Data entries
——

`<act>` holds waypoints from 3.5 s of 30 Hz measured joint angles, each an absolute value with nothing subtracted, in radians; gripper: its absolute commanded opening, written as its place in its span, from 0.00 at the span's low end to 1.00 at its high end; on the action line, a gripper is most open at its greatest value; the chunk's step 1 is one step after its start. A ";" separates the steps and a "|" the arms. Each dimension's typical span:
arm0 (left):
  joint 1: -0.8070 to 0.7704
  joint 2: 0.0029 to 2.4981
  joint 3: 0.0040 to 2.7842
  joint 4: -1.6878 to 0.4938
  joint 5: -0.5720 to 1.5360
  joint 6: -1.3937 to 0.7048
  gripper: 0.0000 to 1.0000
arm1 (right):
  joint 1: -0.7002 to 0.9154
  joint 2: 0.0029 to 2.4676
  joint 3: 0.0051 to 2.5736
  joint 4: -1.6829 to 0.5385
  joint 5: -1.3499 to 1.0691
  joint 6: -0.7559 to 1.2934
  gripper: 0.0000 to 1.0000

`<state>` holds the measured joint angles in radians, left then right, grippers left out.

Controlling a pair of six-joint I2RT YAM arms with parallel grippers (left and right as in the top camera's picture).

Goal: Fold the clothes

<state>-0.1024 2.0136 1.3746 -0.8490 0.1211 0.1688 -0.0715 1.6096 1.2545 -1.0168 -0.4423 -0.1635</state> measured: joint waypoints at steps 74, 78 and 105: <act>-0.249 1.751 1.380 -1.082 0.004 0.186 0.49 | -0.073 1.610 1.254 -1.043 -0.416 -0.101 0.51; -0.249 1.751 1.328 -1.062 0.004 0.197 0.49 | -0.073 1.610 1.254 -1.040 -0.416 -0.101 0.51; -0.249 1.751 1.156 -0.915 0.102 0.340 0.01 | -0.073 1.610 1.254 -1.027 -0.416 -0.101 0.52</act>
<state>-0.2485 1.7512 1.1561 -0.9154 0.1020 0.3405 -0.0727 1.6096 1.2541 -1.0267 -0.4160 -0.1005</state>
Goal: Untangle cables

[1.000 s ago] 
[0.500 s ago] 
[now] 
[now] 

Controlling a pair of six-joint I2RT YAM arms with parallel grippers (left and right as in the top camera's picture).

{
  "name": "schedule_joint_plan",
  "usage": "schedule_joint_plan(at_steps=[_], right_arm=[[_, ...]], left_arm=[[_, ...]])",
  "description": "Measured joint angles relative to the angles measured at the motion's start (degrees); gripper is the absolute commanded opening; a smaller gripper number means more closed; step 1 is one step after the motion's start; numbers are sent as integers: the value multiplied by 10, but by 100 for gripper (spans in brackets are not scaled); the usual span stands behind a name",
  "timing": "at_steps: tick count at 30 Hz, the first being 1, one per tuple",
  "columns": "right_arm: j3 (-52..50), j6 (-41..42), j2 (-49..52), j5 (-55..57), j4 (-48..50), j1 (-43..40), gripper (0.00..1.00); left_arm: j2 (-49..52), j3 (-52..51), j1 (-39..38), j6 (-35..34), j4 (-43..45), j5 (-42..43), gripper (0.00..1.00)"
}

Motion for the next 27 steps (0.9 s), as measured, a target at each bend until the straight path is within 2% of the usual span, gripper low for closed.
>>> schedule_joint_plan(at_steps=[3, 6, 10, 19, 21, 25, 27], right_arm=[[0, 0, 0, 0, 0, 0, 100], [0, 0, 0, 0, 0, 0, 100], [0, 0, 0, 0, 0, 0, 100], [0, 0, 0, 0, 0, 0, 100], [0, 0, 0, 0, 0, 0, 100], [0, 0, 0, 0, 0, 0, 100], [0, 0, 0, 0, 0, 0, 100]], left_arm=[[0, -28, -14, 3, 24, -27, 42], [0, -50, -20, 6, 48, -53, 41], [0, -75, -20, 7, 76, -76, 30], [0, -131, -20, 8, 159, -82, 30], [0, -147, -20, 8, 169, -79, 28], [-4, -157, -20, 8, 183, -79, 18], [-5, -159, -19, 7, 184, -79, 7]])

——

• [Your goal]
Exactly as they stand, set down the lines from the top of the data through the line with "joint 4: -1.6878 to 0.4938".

• [Response]
`<act>` holds waypoints from 3.5 s of 30 Hz measured joint angles, each an absolute value with nothing subtracted, in radians; gripper: its absolute commanded opening, written as its place in its span, from 0.00 at the span's low end to 1.00 at its high end; on the action line, a gripper is most open at its greatest value; the chunk's step 1 is one step after its start. A ";" separates the steps and a "|" the arms. Each dimension's typical span:
arm0 (left):
  joint 1: -0.8070 to 0.7704
  joint 2: 0.0029 to 2.4981
  joint 3: 0.0040 to 2.7842
  joint 4: -1.6878 to 0.4938

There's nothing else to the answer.